> **Extracted material**:
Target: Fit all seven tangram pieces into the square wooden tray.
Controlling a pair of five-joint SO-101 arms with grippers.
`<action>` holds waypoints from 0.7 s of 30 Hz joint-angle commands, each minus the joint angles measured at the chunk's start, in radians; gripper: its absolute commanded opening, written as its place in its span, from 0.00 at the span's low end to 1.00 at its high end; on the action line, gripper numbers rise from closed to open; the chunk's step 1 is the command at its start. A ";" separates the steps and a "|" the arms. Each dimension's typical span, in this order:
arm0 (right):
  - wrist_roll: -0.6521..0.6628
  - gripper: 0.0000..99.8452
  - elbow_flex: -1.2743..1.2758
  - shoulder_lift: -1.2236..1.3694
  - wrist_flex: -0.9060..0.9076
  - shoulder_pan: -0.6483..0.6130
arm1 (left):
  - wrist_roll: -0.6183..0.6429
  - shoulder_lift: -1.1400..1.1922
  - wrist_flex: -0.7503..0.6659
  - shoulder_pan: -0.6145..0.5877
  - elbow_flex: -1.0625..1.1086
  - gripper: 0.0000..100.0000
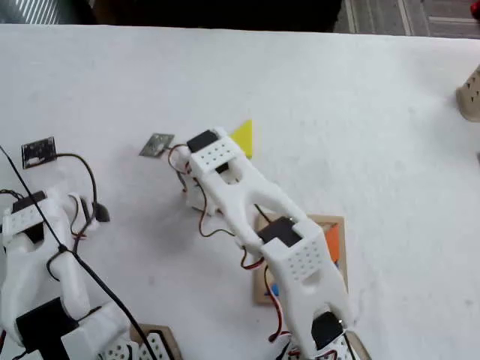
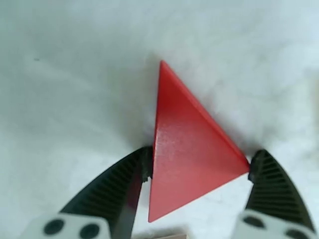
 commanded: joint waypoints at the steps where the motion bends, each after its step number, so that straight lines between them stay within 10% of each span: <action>1: -0.023 0.27 -0.005 0.007 -0.018 -0.021 | 0.002 -0.041 0.003 -0.007 -0.005 0.27; 21: -0.089 0.19 -0.008 0.005 -0.001 0.010 | 0.000 -0.041 0.003 -0.007 -0.005 0.27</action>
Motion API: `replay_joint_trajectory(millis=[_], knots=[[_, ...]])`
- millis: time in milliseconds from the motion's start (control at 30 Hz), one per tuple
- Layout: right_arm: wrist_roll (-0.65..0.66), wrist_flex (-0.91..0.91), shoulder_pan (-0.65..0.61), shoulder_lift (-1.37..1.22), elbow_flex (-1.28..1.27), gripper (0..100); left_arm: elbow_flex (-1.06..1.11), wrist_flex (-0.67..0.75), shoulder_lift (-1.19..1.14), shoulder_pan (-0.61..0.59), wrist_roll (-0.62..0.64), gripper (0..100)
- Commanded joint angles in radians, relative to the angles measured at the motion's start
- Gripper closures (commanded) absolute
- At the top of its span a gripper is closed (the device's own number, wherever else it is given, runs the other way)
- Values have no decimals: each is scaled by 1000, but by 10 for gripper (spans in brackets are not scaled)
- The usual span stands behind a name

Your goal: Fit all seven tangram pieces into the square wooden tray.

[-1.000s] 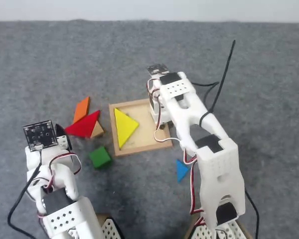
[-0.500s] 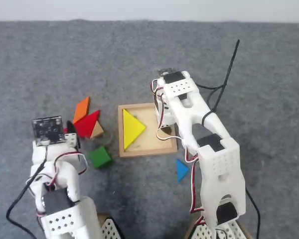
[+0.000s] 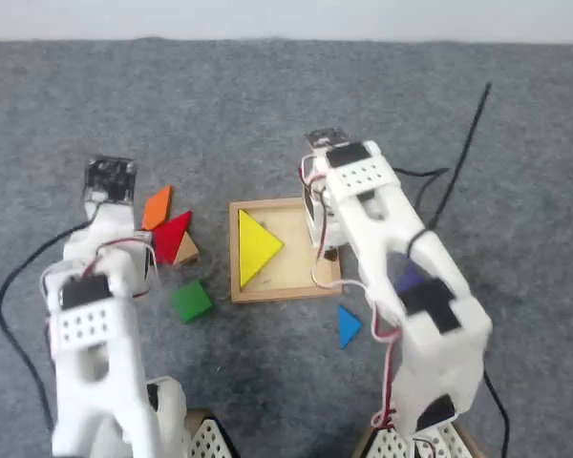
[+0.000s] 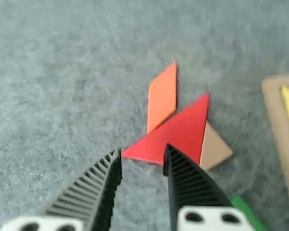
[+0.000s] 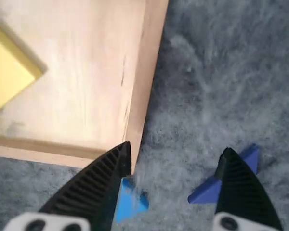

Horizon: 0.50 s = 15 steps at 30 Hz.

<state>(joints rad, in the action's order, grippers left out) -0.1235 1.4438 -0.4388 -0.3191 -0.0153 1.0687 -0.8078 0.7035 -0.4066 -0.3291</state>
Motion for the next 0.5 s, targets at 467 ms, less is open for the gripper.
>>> replay_joint_trajectory(millis=[467], knots=[[41, -374, -193, 371, -434, 714, -317, 12, -549, 23, -81, 746]])
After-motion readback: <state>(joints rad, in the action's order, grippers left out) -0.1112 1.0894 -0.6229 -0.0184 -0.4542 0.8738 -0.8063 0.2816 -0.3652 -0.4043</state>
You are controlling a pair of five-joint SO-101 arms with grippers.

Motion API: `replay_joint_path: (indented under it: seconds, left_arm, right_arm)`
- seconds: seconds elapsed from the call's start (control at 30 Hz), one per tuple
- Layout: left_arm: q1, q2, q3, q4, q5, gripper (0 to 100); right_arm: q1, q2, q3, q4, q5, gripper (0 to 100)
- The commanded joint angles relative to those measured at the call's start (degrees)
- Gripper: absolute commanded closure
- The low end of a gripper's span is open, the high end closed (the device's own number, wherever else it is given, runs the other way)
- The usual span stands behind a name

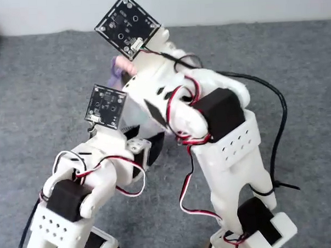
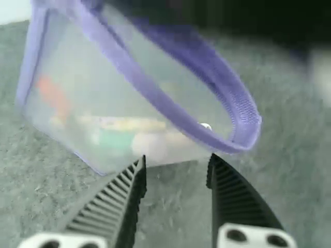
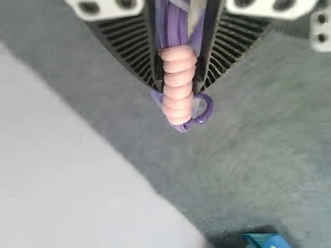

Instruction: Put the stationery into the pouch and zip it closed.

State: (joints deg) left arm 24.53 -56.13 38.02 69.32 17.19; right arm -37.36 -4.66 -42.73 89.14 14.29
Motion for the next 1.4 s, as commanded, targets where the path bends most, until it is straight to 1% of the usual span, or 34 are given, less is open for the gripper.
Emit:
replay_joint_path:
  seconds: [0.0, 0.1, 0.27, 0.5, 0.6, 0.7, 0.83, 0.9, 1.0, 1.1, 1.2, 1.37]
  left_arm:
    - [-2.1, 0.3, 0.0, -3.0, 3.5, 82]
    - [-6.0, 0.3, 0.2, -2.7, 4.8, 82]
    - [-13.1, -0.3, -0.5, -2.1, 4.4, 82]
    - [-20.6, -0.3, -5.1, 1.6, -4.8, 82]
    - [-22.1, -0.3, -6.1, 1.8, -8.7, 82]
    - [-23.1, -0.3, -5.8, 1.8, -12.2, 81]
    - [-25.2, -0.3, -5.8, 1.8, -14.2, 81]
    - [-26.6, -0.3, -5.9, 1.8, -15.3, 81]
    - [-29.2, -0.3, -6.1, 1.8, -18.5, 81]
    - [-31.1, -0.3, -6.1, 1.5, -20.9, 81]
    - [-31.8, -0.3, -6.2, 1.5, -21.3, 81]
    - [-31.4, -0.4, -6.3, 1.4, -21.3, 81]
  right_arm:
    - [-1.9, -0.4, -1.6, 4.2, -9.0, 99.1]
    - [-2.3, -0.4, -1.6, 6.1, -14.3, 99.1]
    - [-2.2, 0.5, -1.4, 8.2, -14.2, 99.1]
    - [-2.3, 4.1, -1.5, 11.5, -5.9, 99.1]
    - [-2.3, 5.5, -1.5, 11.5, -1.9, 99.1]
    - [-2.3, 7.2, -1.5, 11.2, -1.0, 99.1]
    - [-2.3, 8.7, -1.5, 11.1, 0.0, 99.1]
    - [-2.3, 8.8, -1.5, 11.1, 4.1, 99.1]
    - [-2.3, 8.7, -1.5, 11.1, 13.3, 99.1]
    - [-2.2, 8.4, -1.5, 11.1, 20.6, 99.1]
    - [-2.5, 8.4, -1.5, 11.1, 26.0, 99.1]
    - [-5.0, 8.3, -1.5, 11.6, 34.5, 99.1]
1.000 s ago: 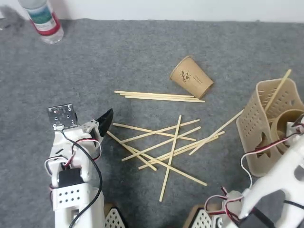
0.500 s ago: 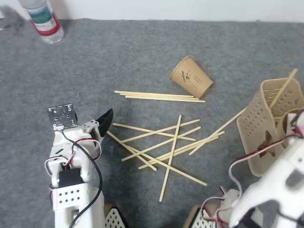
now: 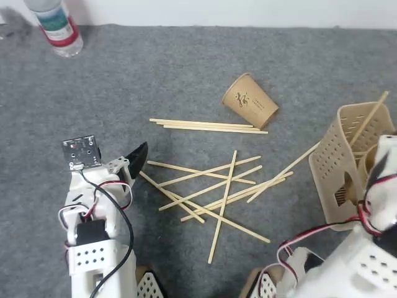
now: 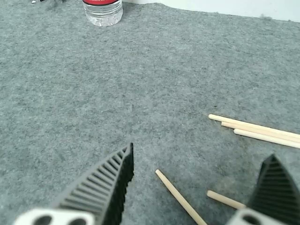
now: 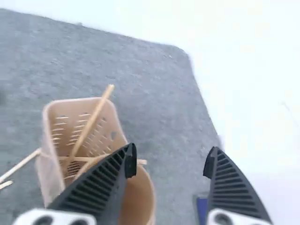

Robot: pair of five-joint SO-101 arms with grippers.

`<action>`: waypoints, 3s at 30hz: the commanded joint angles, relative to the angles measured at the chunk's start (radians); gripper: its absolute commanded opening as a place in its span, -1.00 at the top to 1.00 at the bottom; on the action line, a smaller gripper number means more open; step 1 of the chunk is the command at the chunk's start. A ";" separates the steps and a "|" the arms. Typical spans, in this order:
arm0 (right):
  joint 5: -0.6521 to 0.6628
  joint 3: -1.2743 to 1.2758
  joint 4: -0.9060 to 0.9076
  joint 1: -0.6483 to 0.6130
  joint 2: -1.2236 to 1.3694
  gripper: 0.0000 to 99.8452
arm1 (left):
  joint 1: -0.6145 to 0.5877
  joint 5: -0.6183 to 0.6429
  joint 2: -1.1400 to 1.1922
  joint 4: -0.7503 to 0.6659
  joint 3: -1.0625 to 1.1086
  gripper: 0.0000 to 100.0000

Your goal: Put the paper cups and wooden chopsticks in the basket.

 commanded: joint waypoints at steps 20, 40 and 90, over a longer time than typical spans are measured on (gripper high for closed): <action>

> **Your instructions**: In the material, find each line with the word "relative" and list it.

> **Exercise output**:
- Commanded joint angles in radians, relative to the angles measured at the motion's start
- The commanded joint angles relative to those measured at the call's start (degrees)
`<action>`: waypoints, 3s at 30hz: the commanded joint angles, relative to the angles measured at the chunk's start (radians); gripper: its absolute commanded opening as a place in its span, -1.00 at the top to 1.00 at the bottom; on the action line, a smaller gripper number means more open; step 1 of the chunk is the command at the chunk's start. A ";" separates the steps and a "|" the arms. Typical spans, in this order:

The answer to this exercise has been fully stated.